Intra-node shared memory (SHM) optimizations for CPU primitives #458

gaopengff · 2025-07-31T07:57:42Z

This PR is for RFC #455. It has implemented shm allreduce.

meta-cla · 2025-07-31T07:57:49Z

Thank you for your pull request and welcome to our community.

Action Required

In order to merge any pull request (code, docs, etc.), we require contributors to sign our Contributor License Agreement, and we don't seem to have one on file for you.

Process

In order for us to review and merge your suggested changes, please sign at https://code.facebook.com/cla. If you are contributing on behalf of someone else (eg your employer), the individual CLA may not be sufficient and your employer may need to sign the corporate CLA.

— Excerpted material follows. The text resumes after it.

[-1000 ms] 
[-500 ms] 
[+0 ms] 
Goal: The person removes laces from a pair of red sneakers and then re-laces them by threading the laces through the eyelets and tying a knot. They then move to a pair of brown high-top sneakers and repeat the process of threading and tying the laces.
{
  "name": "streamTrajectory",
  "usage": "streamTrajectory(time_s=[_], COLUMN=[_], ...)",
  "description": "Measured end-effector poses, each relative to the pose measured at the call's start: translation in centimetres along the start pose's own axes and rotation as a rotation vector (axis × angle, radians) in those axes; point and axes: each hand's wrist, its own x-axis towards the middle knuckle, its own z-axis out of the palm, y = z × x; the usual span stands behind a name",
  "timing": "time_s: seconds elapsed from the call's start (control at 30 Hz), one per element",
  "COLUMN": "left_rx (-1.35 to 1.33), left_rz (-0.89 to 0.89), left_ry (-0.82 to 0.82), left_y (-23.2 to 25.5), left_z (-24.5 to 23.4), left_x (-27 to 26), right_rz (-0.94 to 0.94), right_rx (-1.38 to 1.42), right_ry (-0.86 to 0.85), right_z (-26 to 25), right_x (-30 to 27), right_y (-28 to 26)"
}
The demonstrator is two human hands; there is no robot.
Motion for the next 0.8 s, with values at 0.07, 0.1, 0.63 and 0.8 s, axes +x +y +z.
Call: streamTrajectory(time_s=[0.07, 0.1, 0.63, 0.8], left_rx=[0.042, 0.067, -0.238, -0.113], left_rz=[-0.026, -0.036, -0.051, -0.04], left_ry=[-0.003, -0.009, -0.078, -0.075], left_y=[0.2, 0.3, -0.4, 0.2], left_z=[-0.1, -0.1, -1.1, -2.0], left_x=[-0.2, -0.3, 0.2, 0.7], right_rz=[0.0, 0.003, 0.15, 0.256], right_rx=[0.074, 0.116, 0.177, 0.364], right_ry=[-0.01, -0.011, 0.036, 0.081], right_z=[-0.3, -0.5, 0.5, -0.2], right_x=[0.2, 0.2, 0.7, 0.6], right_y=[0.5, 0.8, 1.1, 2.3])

Once the CLA is signed, our tooling will perform checks and validations. Afterwards, the pull request will be tagged with CLA signed. The tagging process may take up to 1 hour after signing. Please give it that time before contacting us about it.

If you have received this in error or have any questions, please contact us at [email protected]. Thanks!

gloo/allreduce.cc

d4l3k · 2025-08-11T17:16:28Z

gloo/allreduce_shm.cc

+
+bool is_intra_node(const int size) {
+    // must launch with torchrun
+  auto local_size_string = std::getenv("LOCAL_WORLD_SIZE");


I don't think this check is safe -- for torchft for instance we often run with Gloo only cross host and if you're using an 8x8 configuration this would trigger shm logic for cross host comms

In my understanding, world_size is 64 and the local_size is 8 if we launch program with 8x8 configuration, which won't introduce shm allreduce.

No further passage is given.